Some 41 Ghanaians who were in Washington DC, USA, have arrived in Ghana.
Most of them were students who went on an exchange program sponsored by the State Department of the United States of America.
They arrived aboard a South African Airways flight at 9.20 am today, Saturday, at the Kotoko International Airport.
This comes a day after the government announced that it has arranged chartered flights to bring back Ghanaians home based on a schedule drawn up by the Ministry even though most countries have closed borders due to COVID-19.
The evacuees are lodging at a hotel in Accra and they are to observe the two-weeks mandatory quarantine period.

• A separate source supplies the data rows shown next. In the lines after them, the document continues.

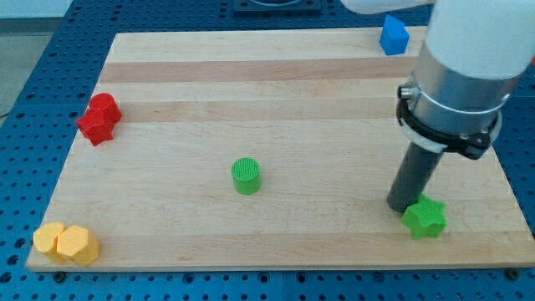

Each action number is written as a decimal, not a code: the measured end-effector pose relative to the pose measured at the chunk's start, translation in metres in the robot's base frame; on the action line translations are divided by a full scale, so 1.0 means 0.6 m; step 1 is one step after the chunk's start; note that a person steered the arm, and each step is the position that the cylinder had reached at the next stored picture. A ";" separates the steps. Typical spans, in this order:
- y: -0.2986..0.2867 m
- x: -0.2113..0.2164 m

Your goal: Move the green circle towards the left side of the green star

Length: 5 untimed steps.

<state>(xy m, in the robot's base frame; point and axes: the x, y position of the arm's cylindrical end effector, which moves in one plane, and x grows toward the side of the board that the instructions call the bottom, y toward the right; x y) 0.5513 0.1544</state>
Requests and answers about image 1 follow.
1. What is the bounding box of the green cylinder block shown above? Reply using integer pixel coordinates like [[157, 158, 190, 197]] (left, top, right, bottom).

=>
[[231, 157, 261, 195]]

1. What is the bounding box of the green star block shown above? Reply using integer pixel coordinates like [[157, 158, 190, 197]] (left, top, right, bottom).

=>
[[401, 194, 447, 240]]

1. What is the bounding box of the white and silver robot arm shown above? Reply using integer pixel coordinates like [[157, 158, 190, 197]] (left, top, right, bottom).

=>
[[397, 0, 534, 160]]

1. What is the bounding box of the wooden board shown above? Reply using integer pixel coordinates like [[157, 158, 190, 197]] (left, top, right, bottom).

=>
[[43, 27, 534, 272]]

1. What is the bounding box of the blue cube block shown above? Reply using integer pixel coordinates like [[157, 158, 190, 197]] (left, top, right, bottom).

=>
[[380, 15, 410, 56]]

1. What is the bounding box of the yellow pentagon block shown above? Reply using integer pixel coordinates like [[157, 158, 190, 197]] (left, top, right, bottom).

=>
[[33, 222, 66, 263]]

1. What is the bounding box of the red star block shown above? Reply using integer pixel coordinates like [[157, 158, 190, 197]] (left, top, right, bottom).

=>
[[75, 109, 115, 146]]

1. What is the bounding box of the yellow hexagon block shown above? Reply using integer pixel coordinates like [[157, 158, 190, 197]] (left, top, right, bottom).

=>
[[57, 225, 100, 267]]

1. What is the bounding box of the red cylinder block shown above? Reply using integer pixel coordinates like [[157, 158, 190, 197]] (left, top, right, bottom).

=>
[[89, 93, 122, 124]]

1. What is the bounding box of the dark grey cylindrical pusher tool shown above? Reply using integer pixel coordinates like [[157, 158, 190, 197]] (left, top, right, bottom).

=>
[[386, 143, 443, 213]]

Two more contingents from Burkina Faso and Turks and Caicos are expected to arrive later in the day.
One of the students who spoke to Citi News said, “The exchange program was supposed to be for ten months. So we were supposed to come back on June 8. But we left our various states on June 3 and then we went to the USA to stay overnight and then we left.”
Background
The arrival of these individuals comes as the first contingent from the second phase of the government’s evacuation programme for stranded Ghanaians due to COVID-19 as was announced yesterday [Friday] by the Minister for Foreign Affairs and Regional Integration, Shirley Ayorkor Botchway.
Responding to questions in Parliament, the Minister indicated that a lot of considerations have gone into government’s evacuation programme.
The countries captured in the schedule include Nigeria, Mauritania, Ethiopia, China, United States Of America, United Kingdom, UAE, among others.
Madam Ayorkor Botchway also said negotiations are currently underway between Ghana’s Beijing Mission and Ethiopian Airlines for the evacuation of some 675 stranded Ghanaians in China.
The Foreign Affairs Ministry is also in discussion with the Scholarship Secretariat and the National COVID-19 Task Force to finalise arrangements to evacuate 151 Ghanaians students who completed their language proficiency courses in Benin last month using STC buses.
Show empathy to returnees – Ablakwa
Member of Parliament for North Tongu, Samuel Okudzeto Ablakwa says the government should help bear the cost of quarantine for the stranded Ghanaians abroad yet to be brought back home.
According to him, these are people who have nothing in the countries they currently are, and would not be able to pay for the hotel services during the two-weeks mandatory quarantine they are to observe when they arrive.
He has also suggested that the government can seek to use school hostel facilities as quarantine centres so the cost of paying the hotels can be scrapped out.